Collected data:
◆ ◆ ◆ ◆ ◆ ◆ ◆
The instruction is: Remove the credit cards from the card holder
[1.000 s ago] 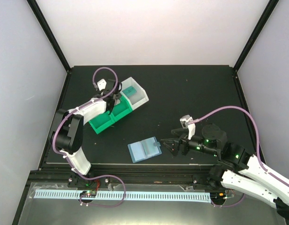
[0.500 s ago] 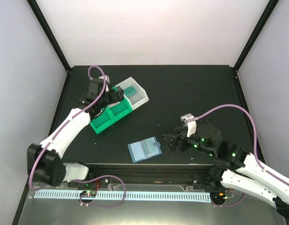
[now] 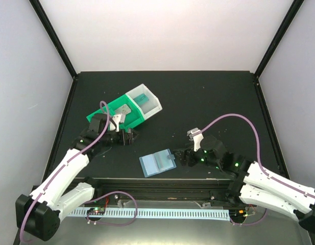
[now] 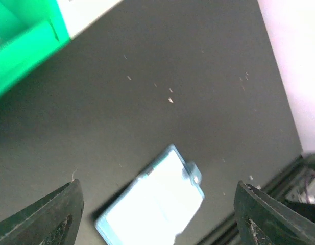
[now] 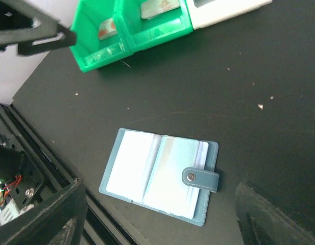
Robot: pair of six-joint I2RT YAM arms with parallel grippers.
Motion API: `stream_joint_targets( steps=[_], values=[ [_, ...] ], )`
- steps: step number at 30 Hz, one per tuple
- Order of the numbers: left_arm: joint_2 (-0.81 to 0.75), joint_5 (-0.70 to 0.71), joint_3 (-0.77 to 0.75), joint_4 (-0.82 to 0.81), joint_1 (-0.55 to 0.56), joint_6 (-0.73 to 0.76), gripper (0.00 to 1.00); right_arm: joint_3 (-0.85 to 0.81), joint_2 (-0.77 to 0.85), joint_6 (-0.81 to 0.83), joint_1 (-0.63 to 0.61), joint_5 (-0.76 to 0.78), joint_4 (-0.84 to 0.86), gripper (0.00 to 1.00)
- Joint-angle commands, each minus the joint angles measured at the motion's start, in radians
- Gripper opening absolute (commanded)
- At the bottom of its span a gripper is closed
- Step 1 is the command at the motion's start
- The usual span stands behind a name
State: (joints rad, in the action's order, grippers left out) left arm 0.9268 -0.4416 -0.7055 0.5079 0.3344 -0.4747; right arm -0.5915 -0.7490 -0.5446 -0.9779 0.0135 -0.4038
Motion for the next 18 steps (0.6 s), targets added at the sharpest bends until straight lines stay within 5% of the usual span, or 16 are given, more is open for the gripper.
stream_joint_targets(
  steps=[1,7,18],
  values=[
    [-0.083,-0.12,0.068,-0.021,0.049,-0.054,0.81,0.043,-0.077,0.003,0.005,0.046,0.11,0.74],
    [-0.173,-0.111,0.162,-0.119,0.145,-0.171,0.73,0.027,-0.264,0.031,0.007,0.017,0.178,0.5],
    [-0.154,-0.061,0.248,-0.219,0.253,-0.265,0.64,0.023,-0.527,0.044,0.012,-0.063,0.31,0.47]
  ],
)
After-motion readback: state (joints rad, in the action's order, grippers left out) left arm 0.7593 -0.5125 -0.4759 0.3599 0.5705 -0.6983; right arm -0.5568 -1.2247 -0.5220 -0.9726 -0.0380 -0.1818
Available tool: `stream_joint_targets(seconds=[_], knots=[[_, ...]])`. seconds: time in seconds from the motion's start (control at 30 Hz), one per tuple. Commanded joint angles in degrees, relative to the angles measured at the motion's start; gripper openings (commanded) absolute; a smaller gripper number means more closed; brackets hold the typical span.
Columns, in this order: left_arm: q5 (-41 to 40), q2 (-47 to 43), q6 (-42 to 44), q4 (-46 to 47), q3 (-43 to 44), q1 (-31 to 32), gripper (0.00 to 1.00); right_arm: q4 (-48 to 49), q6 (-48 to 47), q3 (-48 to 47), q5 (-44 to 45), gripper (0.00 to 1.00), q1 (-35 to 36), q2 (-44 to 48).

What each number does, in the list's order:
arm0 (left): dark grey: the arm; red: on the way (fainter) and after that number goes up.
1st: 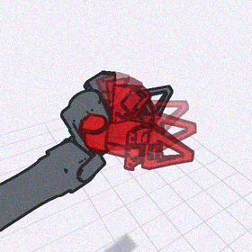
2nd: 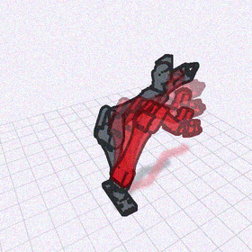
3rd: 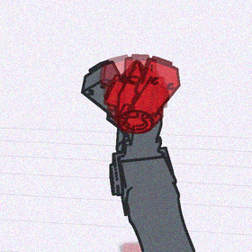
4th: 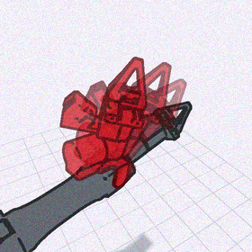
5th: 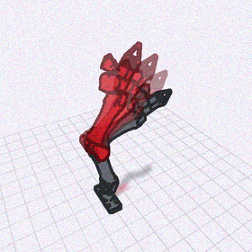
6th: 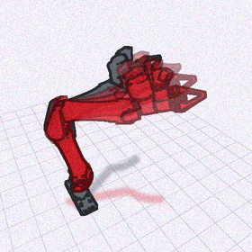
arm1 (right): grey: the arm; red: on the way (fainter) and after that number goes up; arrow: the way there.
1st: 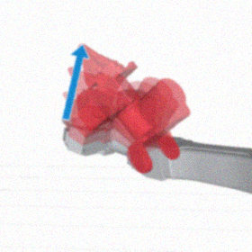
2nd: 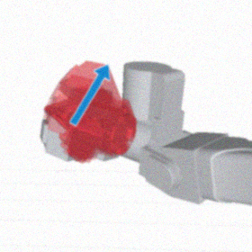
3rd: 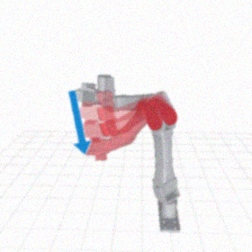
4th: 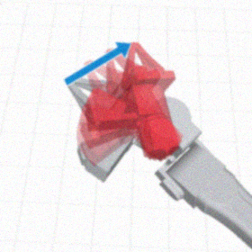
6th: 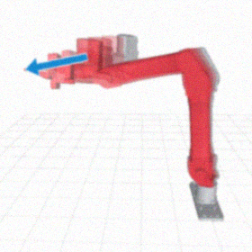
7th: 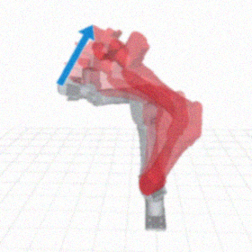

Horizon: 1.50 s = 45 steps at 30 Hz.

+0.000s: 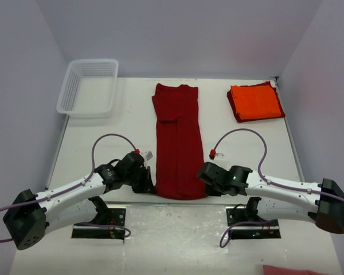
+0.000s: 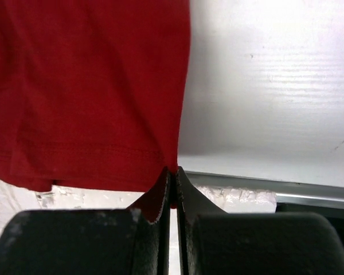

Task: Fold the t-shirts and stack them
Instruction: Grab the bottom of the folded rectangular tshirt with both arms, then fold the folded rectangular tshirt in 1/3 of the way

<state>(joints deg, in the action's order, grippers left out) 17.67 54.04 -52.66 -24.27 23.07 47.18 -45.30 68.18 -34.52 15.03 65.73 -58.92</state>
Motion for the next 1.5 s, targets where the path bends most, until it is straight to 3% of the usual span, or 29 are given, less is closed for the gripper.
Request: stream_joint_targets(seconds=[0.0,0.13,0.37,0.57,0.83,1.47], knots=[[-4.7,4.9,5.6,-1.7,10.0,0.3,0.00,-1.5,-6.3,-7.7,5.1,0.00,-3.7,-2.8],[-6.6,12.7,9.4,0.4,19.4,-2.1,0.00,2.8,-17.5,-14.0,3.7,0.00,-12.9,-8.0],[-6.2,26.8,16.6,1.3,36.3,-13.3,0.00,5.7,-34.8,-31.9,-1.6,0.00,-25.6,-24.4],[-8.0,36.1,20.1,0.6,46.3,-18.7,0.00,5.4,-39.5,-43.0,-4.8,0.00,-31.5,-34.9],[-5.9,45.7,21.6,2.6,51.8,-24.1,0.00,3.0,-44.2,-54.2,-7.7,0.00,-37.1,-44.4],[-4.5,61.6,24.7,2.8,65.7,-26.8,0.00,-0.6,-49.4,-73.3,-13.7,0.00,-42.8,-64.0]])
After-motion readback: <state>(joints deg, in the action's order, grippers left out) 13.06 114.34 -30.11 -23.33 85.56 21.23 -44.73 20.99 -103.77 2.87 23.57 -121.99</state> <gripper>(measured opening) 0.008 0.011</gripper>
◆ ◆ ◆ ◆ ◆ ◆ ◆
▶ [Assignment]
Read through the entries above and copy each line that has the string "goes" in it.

▶ [Problem solution]
arm0 (left): dark grey: the arm; red: on the way (fainter) and after that number goes up.
arm1 (right): grey: the arm; red: on the way (fainter) and after that number goes up; arrow: the way there.

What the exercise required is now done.